— TASK OBJECTIVE —
Lines with the word "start" in them are the ones to copy from the records.

** Opening SUPPLIED RECORDS block **

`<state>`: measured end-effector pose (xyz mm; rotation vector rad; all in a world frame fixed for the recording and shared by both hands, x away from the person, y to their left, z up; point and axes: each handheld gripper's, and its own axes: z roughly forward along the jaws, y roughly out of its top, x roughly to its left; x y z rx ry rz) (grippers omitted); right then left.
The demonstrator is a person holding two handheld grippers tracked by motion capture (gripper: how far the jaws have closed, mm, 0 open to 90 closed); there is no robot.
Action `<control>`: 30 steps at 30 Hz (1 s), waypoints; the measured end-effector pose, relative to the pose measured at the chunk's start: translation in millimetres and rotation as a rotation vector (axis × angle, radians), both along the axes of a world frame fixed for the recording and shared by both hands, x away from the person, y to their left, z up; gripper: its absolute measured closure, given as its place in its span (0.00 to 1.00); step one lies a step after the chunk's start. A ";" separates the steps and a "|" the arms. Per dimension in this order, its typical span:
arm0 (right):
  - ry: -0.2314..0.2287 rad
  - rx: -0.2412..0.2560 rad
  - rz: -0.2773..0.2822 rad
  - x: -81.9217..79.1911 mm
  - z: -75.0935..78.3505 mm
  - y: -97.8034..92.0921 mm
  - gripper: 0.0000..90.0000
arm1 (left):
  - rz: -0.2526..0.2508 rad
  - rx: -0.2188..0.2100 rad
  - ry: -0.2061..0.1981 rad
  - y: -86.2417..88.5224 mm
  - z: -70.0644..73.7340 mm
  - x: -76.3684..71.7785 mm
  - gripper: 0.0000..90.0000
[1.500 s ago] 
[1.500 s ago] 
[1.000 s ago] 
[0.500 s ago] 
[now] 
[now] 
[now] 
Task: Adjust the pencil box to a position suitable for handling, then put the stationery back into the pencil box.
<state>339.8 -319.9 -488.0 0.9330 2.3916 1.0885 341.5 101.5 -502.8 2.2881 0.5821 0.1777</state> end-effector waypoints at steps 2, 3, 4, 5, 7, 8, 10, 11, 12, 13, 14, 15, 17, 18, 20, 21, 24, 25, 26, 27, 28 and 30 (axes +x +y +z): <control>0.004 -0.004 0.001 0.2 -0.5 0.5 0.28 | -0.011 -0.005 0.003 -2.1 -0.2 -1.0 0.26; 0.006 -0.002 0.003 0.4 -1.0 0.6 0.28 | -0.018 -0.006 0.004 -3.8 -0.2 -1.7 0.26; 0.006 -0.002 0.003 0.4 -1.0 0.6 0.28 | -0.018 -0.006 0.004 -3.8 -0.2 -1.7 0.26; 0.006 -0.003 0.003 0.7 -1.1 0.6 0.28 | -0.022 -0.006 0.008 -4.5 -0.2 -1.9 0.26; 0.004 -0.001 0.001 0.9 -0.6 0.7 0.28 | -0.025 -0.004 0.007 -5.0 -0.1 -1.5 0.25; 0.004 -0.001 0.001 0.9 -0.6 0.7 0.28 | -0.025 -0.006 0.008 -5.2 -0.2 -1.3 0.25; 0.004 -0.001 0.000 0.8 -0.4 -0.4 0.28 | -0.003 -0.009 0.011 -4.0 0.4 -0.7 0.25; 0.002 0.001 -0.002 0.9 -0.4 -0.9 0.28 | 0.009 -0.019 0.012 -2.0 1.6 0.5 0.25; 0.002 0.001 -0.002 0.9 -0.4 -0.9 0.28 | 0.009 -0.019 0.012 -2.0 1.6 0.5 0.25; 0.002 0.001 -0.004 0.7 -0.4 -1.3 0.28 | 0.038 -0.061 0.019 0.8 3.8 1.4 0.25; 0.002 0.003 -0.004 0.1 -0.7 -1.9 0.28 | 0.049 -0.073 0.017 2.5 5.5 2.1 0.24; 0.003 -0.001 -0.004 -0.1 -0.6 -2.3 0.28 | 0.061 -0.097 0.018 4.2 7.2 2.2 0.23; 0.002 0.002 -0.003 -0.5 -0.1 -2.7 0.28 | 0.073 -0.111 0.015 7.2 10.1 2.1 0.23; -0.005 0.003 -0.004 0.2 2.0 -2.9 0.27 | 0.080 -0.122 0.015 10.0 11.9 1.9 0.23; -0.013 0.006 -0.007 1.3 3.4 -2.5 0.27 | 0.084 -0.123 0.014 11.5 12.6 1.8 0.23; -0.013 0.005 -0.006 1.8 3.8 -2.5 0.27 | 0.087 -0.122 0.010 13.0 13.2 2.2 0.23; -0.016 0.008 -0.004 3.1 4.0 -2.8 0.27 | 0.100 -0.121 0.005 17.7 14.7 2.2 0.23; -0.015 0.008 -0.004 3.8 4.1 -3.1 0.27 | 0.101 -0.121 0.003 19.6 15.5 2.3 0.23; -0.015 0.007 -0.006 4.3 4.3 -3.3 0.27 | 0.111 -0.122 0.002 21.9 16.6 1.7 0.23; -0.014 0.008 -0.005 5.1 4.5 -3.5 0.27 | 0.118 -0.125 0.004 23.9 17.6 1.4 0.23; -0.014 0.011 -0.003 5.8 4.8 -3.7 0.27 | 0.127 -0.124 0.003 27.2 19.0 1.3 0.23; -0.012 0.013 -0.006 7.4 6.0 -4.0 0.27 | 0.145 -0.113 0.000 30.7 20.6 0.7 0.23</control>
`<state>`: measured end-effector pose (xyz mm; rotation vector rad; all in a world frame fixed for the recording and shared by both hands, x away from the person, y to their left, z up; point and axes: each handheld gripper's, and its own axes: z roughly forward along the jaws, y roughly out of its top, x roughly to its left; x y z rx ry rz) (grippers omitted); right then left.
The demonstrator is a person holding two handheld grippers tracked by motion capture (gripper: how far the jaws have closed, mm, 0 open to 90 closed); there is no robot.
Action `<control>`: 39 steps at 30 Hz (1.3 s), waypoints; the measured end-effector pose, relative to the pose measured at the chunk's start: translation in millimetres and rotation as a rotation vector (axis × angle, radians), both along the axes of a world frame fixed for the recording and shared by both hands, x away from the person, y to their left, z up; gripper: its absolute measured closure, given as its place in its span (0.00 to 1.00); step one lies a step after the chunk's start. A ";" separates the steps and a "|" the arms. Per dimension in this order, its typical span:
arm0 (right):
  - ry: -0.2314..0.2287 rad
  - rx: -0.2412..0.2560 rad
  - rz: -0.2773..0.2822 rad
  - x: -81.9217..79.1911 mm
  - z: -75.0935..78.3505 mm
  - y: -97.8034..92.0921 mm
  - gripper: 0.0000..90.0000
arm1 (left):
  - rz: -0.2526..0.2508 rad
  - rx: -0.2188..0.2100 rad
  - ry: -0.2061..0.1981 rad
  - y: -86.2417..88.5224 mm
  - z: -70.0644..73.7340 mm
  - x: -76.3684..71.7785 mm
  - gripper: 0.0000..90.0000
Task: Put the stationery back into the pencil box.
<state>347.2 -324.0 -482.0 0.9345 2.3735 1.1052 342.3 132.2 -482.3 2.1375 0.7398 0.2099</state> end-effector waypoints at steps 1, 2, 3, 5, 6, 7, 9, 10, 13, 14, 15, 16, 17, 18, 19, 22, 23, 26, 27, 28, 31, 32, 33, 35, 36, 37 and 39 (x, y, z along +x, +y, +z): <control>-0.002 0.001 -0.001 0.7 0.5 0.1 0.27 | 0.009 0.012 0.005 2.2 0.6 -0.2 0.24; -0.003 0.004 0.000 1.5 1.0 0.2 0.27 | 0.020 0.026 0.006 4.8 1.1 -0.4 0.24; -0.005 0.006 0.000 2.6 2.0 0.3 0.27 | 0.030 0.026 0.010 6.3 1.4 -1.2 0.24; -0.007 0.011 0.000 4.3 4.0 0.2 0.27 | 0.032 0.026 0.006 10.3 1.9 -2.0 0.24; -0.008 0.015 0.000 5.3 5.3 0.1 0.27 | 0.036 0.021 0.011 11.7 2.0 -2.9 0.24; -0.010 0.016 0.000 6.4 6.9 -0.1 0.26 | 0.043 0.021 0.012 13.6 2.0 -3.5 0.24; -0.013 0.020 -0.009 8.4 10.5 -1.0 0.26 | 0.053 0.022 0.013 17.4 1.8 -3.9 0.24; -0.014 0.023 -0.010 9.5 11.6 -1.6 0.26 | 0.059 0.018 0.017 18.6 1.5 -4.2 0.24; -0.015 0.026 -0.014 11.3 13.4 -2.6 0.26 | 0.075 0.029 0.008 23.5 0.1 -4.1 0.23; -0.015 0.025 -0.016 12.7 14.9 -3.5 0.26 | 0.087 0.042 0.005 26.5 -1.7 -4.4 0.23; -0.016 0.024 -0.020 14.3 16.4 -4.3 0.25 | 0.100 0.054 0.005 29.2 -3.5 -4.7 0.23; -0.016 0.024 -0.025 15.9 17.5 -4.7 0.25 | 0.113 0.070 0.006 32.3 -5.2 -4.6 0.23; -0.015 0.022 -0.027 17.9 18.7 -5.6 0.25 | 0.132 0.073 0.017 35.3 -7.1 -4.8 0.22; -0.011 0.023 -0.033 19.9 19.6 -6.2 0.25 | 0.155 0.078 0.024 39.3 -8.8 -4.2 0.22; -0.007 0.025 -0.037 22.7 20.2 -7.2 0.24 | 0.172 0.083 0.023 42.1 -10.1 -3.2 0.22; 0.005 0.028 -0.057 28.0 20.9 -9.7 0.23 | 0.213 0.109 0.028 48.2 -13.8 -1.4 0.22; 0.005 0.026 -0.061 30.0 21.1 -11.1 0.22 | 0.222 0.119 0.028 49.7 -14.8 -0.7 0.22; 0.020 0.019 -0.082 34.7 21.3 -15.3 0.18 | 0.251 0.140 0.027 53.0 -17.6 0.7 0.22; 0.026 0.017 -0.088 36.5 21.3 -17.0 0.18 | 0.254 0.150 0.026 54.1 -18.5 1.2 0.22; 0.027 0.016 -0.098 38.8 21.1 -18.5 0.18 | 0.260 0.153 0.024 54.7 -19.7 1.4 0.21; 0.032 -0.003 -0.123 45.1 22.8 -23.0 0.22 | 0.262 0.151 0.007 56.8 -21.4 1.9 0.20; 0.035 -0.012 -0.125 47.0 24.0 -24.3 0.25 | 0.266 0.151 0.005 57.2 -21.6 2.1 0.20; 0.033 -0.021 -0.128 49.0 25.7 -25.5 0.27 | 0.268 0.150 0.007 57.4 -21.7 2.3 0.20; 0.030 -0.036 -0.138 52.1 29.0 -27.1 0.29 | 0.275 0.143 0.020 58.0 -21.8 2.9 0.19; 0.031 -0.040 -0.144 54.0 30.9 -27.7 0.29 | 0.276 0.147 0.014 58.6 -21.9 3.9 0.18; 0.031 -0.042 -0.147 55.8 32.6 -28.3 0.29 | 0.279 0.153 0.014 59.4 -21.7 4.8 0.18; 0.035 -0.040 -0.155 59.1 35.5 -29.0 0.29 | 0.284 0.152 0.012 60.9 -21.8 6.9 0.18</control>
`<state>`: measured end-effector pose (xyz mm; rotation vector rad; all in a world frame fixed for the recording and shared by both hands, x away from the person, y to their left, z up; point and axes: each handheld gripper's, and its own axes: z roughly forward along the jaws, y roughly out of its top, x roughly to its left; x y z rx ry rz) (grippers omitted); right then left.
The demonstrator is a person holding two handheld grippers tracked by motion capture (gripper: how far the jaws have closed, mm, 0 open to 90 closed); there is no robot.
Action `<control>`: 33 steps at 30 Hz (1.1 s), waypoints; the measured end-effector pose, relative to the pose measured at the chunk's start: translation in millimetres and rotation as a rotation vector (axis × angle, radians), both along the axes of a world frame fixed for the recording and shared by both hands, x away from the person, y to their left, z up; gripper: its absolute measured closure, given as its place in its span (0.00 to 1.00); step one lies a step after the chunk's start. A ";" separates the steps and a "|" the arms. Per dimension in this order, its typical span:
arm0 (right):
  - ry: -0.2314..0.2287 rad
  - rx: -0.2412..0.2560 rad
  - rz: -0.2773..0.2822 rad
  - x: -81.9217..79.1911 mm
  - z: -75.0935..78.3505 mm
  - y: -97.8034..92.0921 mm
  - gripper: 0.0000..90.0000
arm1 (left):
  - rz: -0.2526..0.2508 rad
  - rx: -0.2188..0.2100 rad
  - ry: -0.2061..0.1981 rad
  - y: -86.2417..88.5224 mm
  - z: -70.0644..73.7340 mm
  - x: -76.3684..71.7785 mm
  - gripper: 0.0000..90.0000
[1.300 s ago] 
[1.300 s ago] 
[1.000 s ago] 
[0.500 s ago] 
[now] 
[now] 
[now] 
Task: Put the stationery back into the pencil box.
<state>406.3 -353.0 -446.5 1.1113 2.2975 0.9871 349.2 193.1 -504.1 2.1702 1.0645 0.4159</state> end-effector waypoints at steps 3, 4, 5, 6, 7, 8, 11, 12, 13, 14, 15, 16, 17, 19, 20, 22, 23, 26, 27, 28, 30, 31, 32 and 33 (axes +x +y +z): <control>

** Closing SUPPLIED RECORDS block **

— EXPECTED ANSWER —
Action `<control>`: 30 steps at 30 Hz (1 s), waypoints; the measured end-effector pose, relative to the pose measured at the chunk's start: translation in millimetres and rotation as a rotation vector (axis × angle, radians), both along the axes of a world frame fixed for the recording and shared by both hands, x away from the person, y to their left, z up; gripper: its absolute measured closure, given as its place in its span (0.00 to 1.00); step one lies a step after the chunk's start. A ";" separates the steps and a "|" the arms. Per dimension in this order, its typical span:
Action `<control>`: 39 steps at 30 Hz (1.3 s), waypoints; the measured end-effector pose, relative to the pose measured at the chunk's start: translation in millimetres and rotation as a rotation vector (axis × angle, radians), both along the axes of a world frame fixed for the recording and shared by both hands, x away from the person, y to their left, z up; gripper: its absolute measured closure, given as its place in its span (0.00 to 1.00); step one lies a step after the chunk's start. A ";" separates the steps and a "|" the arms. Per dimension in this order, its typical span:
Action `<control>`: 33 steps at 30 Hz (1.1 s), waypoints; the measured end-effector pose, relative to the pose measured at the chunk's start: translation in millimetres and rotation as a rotation vector (axis × angle, radians), both along the axes of a world frame fixed for the recording and shared by both hands, x away from the person, y to their left, z up; gripper: its absolute measured closure, given as its place in its span (0.00 to 1.00); step one lies a step after the chunk's start. A ";" separates the steps and a "|" the arms. Per dimension in this order, its typical span:

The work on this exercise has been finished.